Look through the records and copy each line that has "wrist" in it.
START Provided material
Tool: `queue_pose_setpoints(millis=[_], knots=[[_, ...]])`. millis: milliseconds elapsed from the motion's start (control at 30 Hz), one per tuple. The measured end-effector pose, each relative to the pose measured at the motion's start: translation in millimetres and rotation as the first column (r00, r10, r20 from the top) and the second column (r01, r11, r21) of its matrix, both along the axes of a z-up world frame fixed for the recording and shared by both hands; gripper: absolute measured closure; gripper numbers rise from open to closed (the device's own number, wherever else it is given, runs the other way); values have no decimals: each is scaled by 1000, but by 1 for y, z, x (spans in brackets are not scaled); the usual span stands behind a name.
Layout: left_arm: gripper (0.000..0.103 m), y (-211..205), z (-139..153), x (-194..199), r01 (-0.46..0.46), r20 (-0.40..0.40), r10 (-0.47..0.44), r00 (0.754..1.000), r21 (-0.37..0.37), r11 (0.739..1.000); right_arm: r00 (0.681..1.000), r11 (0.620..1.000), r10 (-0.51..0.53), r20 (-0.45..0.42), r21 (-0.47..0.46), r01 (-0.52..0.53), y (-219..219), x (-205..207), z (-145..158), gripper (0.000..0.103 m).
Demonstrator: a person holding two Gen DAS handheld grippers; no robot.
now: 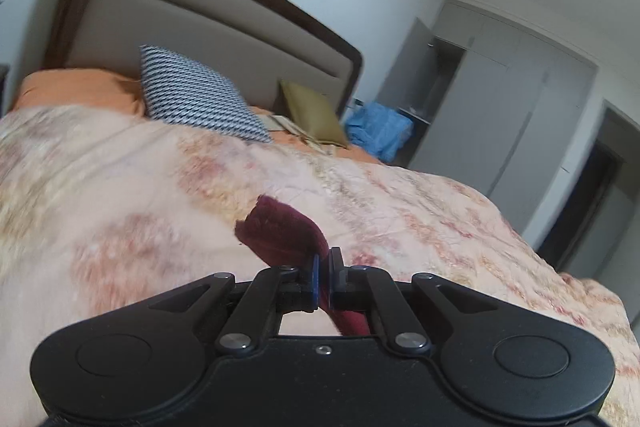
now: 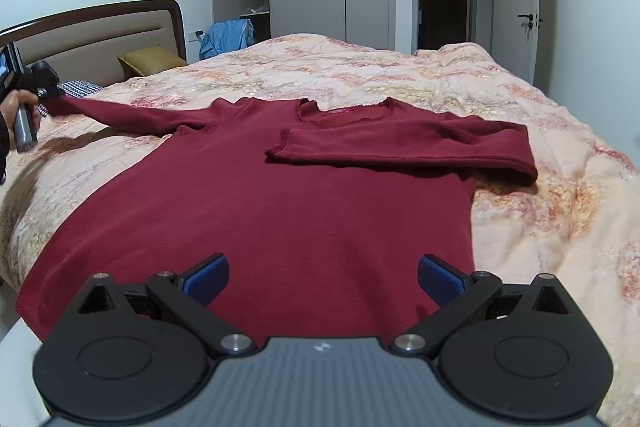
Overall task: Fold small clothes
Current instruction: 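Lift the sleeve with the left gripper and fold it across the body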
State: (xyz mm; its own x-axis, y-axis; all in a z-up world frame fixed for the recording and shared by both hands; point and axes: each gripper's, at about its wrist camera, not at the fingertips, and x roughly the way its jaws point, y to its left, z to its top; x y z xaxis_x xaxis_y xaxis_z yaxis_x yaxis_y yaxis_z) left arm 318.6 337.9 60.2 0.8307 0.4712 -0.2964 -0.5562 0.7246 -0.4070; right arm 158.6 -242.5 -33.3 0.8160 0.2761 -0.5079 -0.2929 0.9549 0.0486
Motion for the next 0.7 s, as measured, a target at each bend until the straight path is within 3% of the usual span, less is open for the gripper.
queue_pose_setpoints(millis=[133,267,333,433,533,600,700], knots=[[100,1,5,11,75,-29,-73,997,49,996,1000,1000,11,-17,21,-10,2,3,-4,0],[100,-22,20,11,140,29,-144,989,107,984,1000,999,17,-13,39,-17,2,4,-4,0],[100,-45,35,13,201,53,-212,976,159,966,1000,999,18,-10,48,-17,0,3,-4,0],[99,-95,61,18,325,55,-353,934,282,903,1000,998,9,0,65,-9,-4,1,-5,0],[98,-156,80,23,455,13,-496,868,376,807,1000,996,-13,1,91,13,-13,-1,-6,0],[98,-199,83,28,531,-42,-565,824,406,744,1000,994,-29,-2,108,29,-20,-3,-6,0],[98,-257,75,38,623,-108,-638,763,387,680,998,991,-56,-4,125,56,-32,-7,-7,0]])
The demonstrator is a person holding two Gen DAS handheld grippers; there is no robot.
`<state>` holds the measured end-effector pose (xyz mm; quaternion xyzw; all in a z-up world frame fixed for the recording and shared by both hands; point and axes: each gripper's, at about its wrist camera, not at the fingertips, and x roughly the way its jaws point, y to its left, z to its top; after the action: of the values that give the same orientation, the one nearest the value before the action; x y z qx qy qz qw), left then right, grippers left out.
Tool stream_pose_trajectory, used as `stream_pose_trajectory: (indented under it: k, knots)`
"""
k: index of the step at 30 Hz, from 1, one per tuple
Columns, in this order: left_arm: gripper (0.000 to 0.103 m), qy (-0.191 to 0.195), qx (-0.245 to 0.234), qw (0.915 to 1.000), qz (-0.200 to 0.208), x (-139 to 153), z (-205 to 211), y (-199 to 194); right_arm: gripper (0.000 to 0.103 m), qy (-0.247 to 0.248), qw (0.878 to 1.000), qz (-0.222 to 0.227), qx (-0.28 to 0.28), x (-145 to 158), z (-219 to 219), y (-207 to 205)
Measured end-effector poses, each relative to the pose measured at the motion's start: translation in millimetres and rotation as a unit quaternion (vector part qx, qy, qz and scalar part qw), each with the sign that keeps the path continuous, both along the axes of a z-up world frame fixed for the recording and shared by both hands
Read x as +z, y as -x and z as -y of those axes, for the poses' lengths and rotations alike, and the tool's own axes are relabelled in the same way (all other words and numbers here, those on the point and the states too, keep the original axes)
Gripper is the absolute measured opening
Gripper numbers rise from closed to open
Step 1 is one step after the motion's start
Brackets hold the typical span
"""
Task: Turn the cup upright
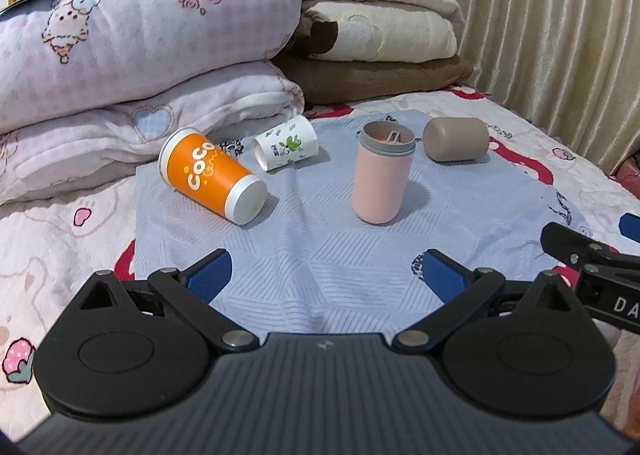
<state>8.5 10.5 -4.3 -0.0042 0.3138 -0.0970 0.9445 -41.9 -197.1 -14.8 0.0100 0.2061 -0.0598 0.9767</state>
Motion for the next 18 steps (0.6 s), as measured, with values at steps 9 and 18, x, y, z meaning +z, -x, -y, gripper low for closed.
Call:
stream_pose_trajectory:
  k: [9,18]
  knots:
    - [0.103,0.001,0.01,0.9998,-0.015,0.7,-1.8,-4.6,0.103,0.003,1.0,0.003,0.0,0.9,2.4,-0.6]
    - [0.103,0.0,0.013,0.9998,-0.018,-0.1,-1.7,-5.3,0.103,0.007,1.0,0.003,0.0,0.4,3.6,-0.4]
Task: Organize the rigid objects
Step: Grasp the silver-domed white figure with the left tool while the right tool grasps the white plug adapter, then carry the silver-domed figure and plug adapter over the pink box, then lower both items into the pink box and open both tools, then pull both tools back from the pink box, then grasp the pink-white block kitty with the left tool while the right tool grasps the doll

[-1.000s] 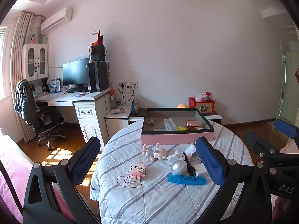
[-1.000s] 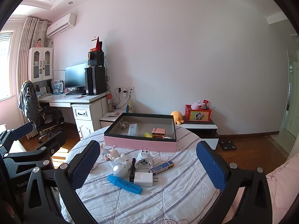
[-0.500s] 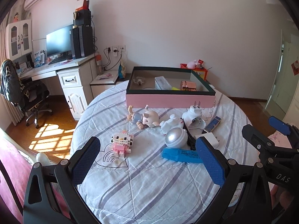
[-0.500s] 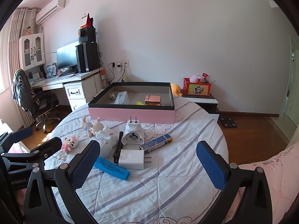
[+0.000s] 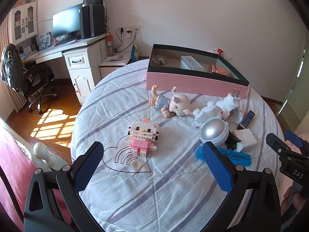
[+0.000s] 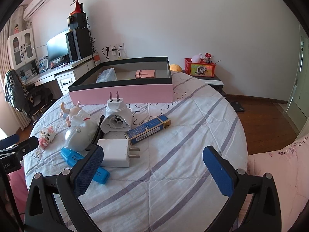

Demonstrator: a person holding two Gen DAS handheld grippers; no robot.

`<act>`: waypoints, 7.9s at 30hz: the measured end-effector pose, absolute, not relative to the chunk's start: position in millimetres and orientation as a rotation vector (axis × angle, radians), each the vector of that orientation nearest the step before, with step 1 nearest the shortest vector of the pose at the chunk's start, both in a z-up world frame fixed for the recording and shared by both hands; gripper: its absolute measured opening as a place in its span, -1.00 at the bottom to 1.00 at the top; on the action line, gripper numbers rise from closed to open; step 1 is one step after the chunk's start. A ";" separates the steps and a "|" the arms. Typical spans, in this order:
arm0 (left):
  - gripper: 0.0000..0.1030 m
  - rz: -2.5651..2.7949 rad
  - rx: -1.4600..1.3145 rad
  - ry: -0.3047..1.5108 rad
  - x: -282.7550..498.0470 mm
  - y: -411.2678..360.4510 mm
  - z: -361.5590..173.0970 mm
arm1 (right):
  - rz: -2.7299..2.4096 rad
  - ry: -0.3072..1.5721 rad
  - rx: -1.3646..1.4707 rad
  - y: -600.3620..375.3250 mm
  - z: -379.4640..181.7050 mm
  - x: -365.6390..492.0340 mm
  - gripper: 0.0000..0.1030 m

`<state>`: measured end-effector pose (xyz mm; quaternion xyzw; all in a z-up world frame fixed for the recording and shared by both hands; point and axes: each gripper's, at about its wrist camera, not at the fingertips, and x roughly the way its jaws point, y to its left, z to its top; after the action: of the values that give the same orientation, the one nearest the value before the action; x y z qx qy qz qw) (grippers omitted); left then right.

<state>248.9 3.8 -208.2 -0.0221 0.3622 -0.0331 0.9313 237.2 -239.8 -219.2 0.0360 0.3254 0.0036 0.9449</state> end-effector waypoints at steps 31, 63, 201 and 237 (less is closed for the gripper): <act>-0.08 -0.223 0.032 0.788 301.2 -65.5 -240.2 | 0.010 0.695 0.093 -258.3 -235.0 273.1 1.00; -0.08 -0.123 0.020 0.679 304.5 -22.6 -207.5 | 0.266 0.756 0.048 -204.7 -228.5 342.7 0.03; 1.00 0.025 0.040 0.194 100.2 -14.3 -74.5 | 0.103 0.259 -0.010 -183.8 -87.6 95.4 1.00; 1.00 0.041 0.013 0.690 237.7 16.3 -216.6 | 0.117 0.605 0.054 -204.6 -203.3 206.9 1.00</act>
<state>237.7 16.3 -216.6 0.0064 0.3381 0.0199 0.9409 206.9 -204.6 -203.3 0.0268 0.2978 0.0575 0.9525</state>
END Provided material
Answer to this task ▸
State: (xyz mm; its own x-axis, y-axis; all in a z-up world frame fixed for the recording and shared by both hands; point and axes: each gripper's, at about its wrist camera, not at the fingertips, and x roughly the way its jaws point, y to its left, z to its top; x y z xaxis_x xaxis_y xaxis_z yaxis_x yaxis_y yaxis_z) left arm 318.6 337.9 60.2 0.8307 0.4712 -0.2964 -0.5562 0.7246 -0.4070; right arm 158.6 -242.5 -33.3 0.8160 0.2761 -0.5079 -0.2929 0.9549 0.0486
`<state>` holds the measured end-effector pose (xyz mm; quaternion xyzw; all in a z-up world frame fixed for the recording and shared by both hands; point and axes: each gripper's, at about its wrist camera, not at the fingertips, and x roughly the way its jaws point, y to its left, z to its top; after the action: of the values that give the same orientation, the one nearest the value before the action; x y z qx qy qz qw), left then right, grippers left out.
`<state>`: measured end-effector pose (xyz mm; quaternion xyzw; all in a z-up world frame fixed for the recording and shared by both hands; point and axes: each gripper's, at about its wrist camera, not at the fingertips, and x roughly the way its jaws point, y to its left, z to its top; after the action: of the values that give the same orientation, the one nearest the value before the action; x y z qx qy qz qw) (grippers omitted); left then right.

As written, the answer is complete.